S. health care system: Lots and lots of patients pick up lots and lots of tests and procedures that they don't need.Women still pick up annual cervical cancer testing even when it's recommended every three to five years for most women. Healthy patients are subjected to slates of unnecessary lab work before elective procedures. Doctors routinely order annual electrocardiograms and other heart tests for people who don't need them.
That all adds up to substantial expense that helps drive up the cost of care for all of us. Just how much,though, is seldom tallied. So, and the Washington Health Alliance,a nonprofit dedicated to making care safer and more affordable, decided to find out.

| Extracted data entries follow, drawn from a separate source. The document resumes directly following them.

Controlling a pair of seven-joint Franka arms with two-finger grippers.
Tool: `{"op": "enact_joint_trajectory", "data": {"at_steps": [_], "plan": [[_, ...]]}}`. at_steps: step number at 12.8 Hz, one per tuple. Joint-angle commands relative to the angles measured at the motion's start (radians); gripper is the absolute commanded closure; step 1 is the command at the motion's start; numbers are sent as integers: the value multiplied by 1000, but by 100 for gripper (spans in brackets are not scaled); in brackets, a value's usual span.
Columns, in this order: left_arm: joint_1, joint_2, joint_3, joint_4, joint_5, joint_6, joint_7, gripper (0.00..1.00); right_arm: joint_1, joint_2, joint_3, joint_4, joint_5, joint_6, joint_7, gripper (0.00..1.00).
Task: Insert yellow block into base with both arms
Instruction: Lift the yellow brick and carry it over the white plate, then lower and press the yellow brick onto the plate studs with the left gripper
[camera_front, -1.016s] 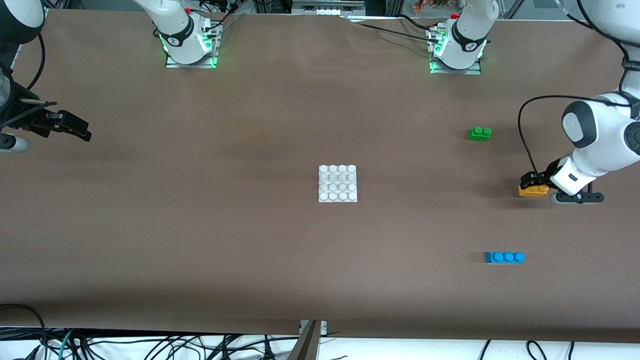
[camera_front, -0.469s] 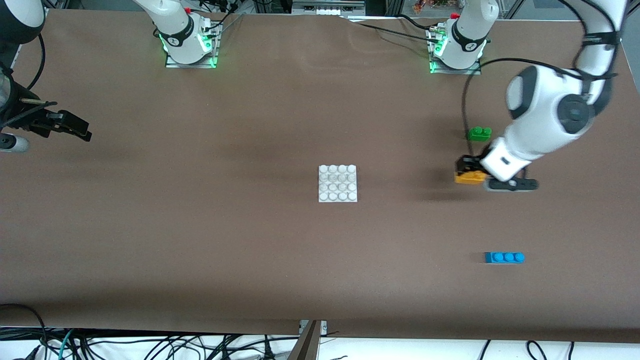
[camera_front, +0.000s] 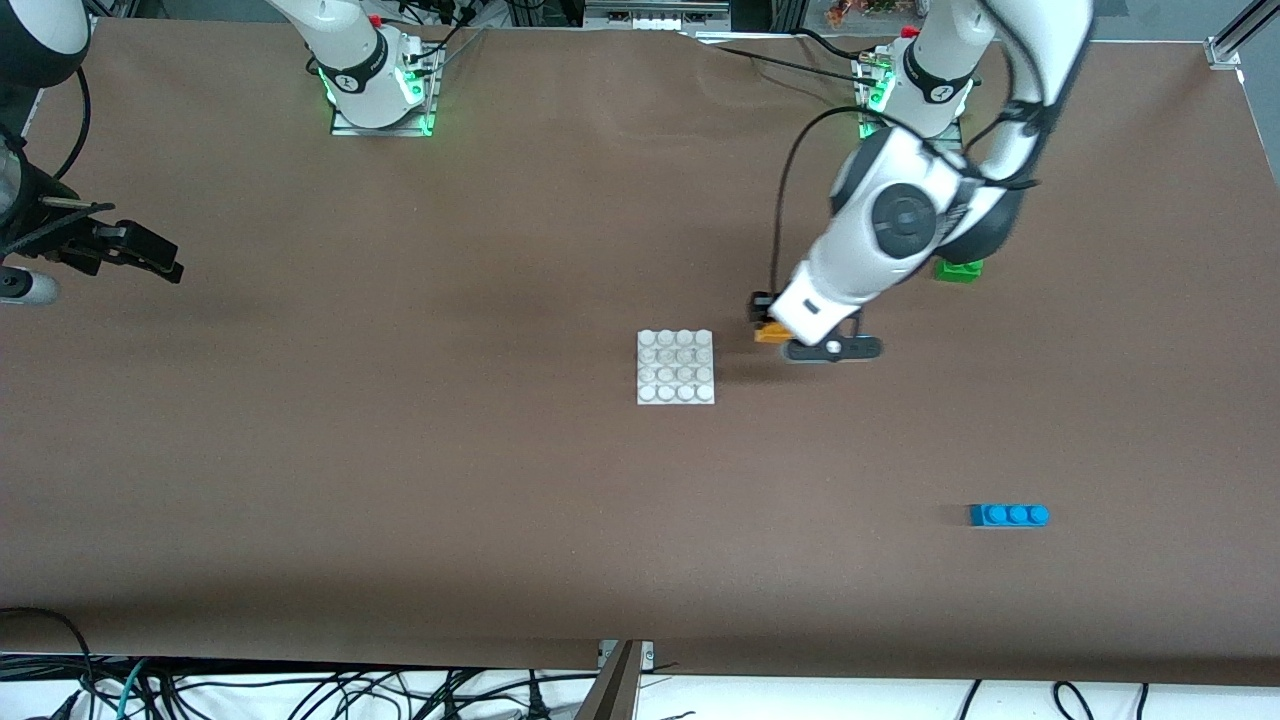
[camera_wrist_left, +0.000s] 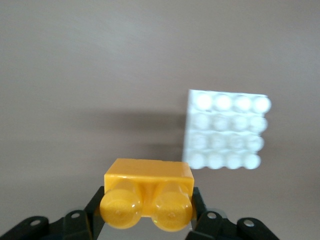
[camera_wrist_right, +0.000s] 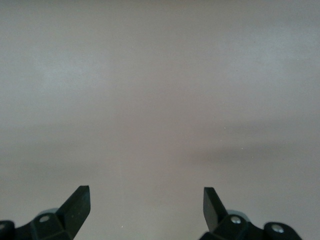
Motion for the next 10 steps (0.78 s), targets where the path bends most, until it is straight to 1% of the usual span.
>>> {"op": "enact_joint_trajectory", "data": {"at_steps": [1, 2, 3, 4, 5, 10], "plan": [[-89, 184, 23, 217, -12, -13, -78, 100, -9, 8, 8, 24, -6, -19, -9, 0], [-144, 239, 52, 280, -7, -12, -114, 100, -7, 8, 8, 24, -6, -19, -9, 0], [-200, 276, 103, 302, -7, -9, -139, 100, -9, 8, 8, 24, -6, -19, -9, 0], [-239, 300, 130, 316, -9, -3, -150, 100, -7, 8, 8, 24, -6, -19, -9, 0], [-247, 309, 140, 324, -9, -2, -168, 100, -9, 7, 8, 24, -6, -19, -9, 0], [-281, 352, 141, 331, -7, 9, -202, 100, -7, 8, 8, 24, -6, -19, -9, 0]]}}
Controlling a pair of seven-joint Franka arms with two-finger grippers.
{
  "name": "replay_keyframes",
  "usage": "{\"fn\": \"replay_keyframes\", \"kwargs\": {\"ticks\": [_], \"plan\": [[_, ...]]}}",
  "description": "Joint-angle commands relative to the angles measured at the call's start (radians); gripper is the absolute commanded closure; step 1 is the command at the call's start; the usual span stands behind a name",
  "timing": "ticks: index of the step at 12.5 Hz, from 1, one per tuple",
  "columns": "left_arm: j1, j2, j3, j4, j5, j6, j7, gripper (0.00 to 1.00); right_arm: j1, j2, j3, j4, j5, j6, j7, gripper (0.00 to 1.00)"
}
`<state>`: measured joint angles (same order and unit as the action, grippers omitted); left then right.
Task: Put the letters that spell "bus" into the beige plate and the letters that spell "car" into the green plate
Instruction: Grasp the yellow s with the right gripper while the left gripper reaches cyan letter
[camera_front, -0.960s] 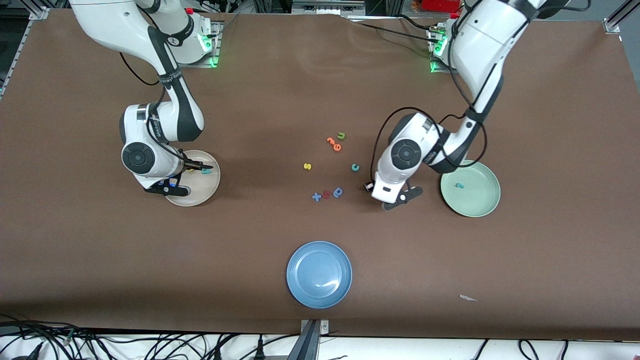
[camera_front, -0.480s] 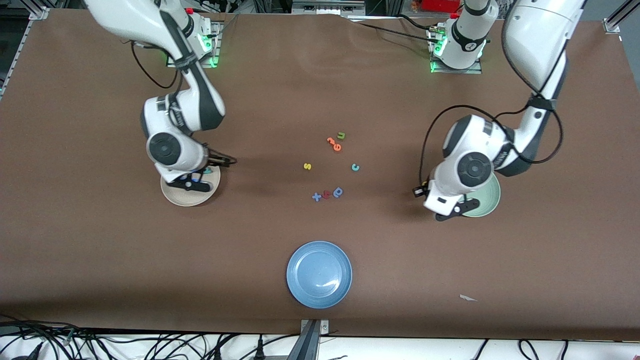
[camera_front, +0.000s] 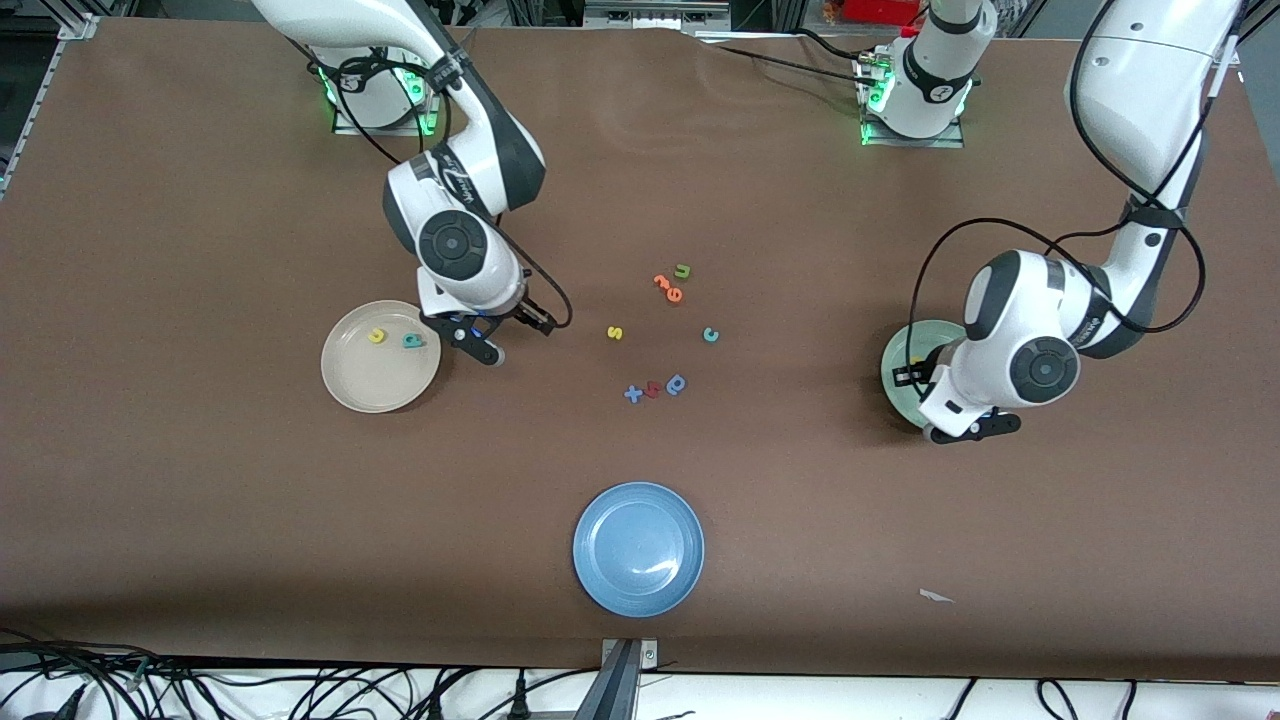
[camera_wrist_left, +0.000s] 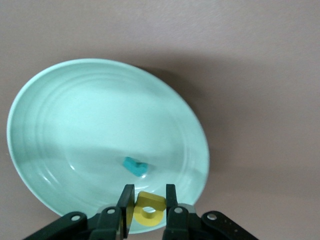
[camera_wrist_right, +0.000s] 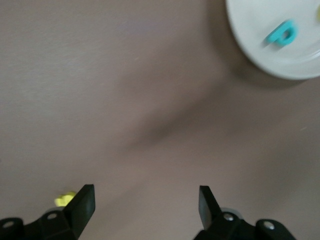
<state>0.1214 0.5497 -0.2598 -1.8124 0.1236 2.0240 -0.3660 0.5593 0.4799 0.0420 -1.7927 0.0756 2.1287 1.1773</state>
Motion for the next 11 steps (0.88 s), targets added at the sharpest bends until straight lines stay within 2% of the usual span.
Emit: {"fn": "replay_keyframes", "kwargs": {"ticks": [1, 2, 3, 4, 6, 8, 11], "plan": [[0.017, 0.012, -0.013, -0.011, 0.033, 0.001, 0.028, 0.89, 0.085, 0.121, -0.004, 0.110, 0.006, 0.088, 0.039, 0.06], [0.018, 0.012, -0.013, -0.013, 0.031, 0.001, 0.033, 0.66, 0.108, 0.153, -0.004, 0.145, -0.005, 0.102, -0.005, 0.06], [0.018, 0.012, -0.013, -0.015, 0.028, -0.001, 0.033, 0.14, 0.123, 0.175, -0.004, 0.166, -0.011, 0.105, -0.069, 0.06], [0.018, 0.010, -0.013, -0.015, 0.025, -0.002, 0.032, 0.00, 0.135, 0.193, -0.004, 0.180, -0.010, 0.109, -0.127, 0.06], [0.018, 0.006, -0.015, -0.012, 0.021, -0.007, 0.032, 0.00, 0.163, 0.236, -0.004, 0.205, -0.011, 0.183, -0.130, 0.08], [0.012, 0.004, -0.018, 0.007, 0.019, -0.005, 0.015, 0.00, 0.174, 0.249, -0.005, 0.205, -0.017, 0.203, -0.127, 0.24], [0.004, 0.001, -0.048, 0.008, 0.008, -0.002, -0.039, 0.00, 0.188, 0.259, -0.007, 0.197, -0.020, 0.201, -0.128, 0.35]]}}
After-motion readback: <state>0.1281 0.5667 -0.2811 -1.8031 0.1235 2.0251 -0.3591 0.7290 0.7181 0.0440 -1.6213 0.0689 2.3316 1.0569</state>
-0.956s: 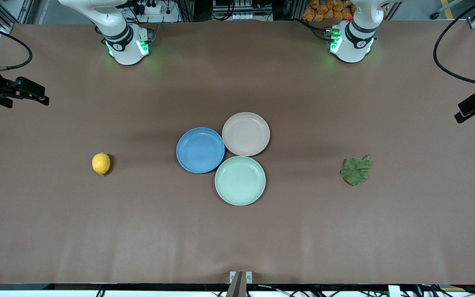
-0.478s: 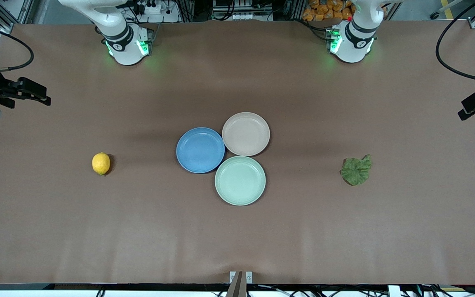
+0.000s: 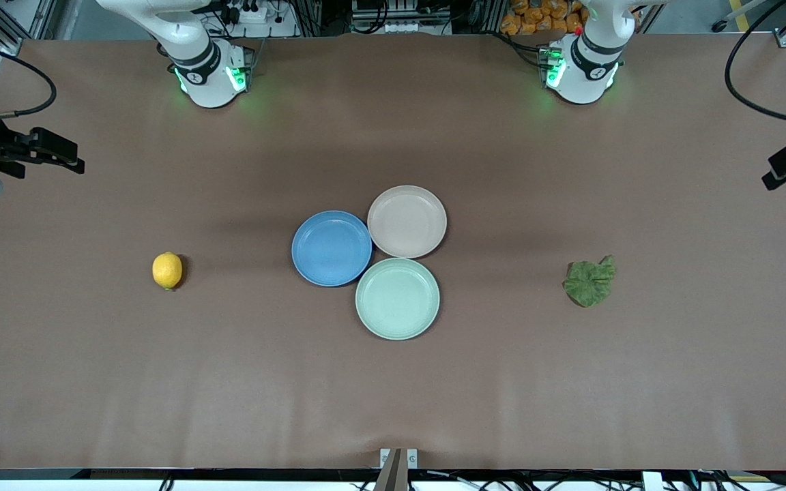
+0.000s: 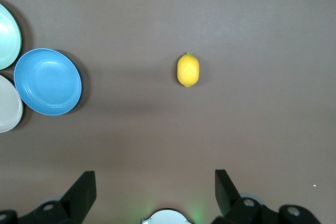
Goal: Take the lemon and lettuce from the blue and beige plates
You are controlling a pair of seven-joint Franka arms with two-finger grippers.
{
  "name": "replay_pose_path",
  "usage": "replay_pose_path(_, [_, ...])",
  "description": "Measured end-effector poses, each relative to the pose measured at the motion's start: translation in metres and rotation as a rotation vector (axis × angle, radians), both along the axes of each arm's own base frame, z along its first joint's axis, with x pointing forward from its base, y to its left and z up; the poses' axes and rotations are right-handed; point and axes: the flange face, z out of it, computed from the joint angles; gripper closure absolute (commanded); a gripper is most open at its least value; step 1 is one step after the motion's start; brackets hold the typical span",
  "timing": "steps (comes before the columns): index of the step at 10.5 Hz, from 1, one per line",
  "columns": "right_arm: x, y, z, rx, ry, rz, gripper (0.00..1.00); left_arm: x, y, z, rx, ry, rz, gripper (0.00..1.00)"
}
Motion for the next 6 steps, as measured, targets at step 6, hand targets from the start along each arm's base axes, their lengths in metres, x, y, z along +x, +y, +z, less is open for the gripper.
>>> replay_pose_path(6, [-0.001,-0.004,-0.001,0.000,0.010,-0.007,0.00,0.007,-0.002,-0.035,-0.019,0.081,-0.003,0.00])
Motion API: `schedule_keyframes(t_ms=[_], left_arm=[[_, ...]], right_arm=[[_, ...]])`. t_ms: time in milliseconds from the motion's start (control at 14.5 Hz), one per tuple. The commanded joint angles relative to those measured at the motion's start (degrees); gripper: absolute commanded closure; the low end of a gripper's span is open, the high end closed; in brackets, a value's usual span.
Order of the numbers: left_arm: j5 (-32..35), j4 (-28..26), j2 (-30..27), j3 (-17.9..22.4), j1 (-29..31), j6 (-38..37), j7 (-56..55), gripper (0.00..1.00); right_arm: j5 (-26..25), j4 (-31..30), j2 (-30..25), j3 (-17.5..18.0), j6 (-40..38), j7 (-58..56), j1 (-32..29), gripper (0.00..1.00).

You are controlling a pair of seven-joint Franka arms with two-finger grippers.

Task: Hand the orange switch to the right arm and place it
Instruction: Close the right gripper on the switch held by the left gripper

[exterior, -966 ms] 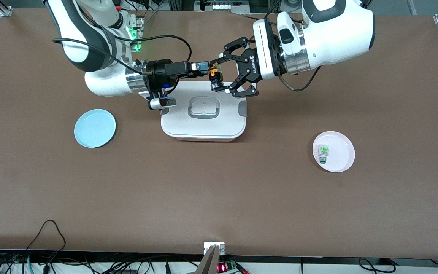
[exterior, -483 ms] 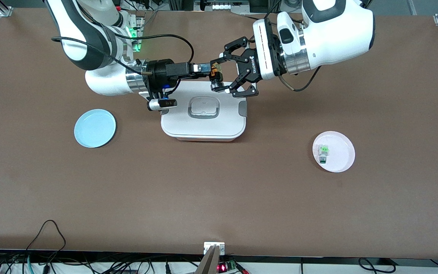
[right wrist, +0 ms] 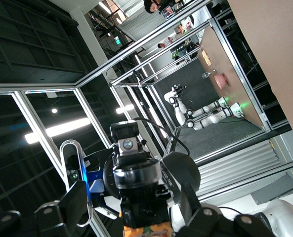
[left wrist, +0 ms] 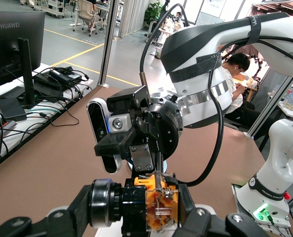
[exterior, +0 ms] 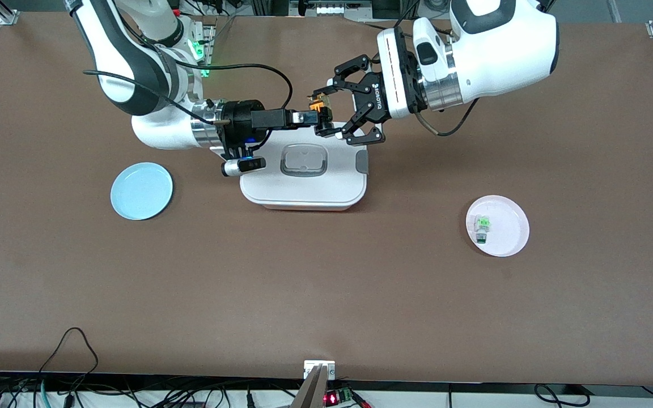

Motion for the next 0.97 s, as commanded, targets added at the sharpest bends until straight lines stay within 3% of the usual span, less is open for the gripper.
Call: schedule_keyframes(t_ms=[0, 276, 414, 621, 759, 897], left_arm=[[-1.4, -0.1, -0.2, -0.3, 0.2, 0.5, 1.6, 0.69], [-1.4, -0.1, -0.2, -0.3, 0.2, 0.5, 1.7, 0.69], [-1.4, -0.1, -0.2, -0.3, 0.2, 0.5, 1.7, 0.69], [-1.4, -0.1, -0.2, -0.3, 0.2, 0.5, 1.6, 0.66], [-1.4, -0.1, -0.3, -0.3, 0.3, 0.2, 1.2, 0.02], [-1.4, -0.1, -0.3, -0.3, 0.4, 0.1, 0.9, 0.0]], right_arm=[[1.0, 1.3, 0.5, -0.3, 0.9, 0.7, 0.8, 0.35], [1.0, 1.3, 0.5, -0.4, 0.9, 0.1, 0.8, 0.68], [1.0, 1.3, 0.5, -0.3, 0.8, -0.1, 0.8, 0.8], [1.0, 1.3, 0.5, -0.4, 0.8, -0.1, 0.7, 0.81], [1.0, 1.3, 0.5, -0.3, 0.8, -0.1, 0.7, 0.82], [1.0, 1.4, 0.5, -0.4, 0.8, 0.0, 0.7, 0.83]])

The group scoured the insurance claims from 1.3 million patients in Washington state who received one of 47 tests or services that medical experts bear flagged as overused or unnecessary.
What the group found should cause both doctors, and their patients,to rethink that next referral. In a single year:More than 600000 patients underwent a treatment they didn't need, treatments that collectively cost an estimated $282 million.
More than a third of the money
spent on the 47 tests or services went to unnecessary care.
3 in 4 annual cervical can
cer screenings were performed on women who had adequate prior screenings – at a cost of $19 million.
About 85 percent of the lab tests to prep healthy patients for low-risk surgery were unnecessary squandering about $86 million.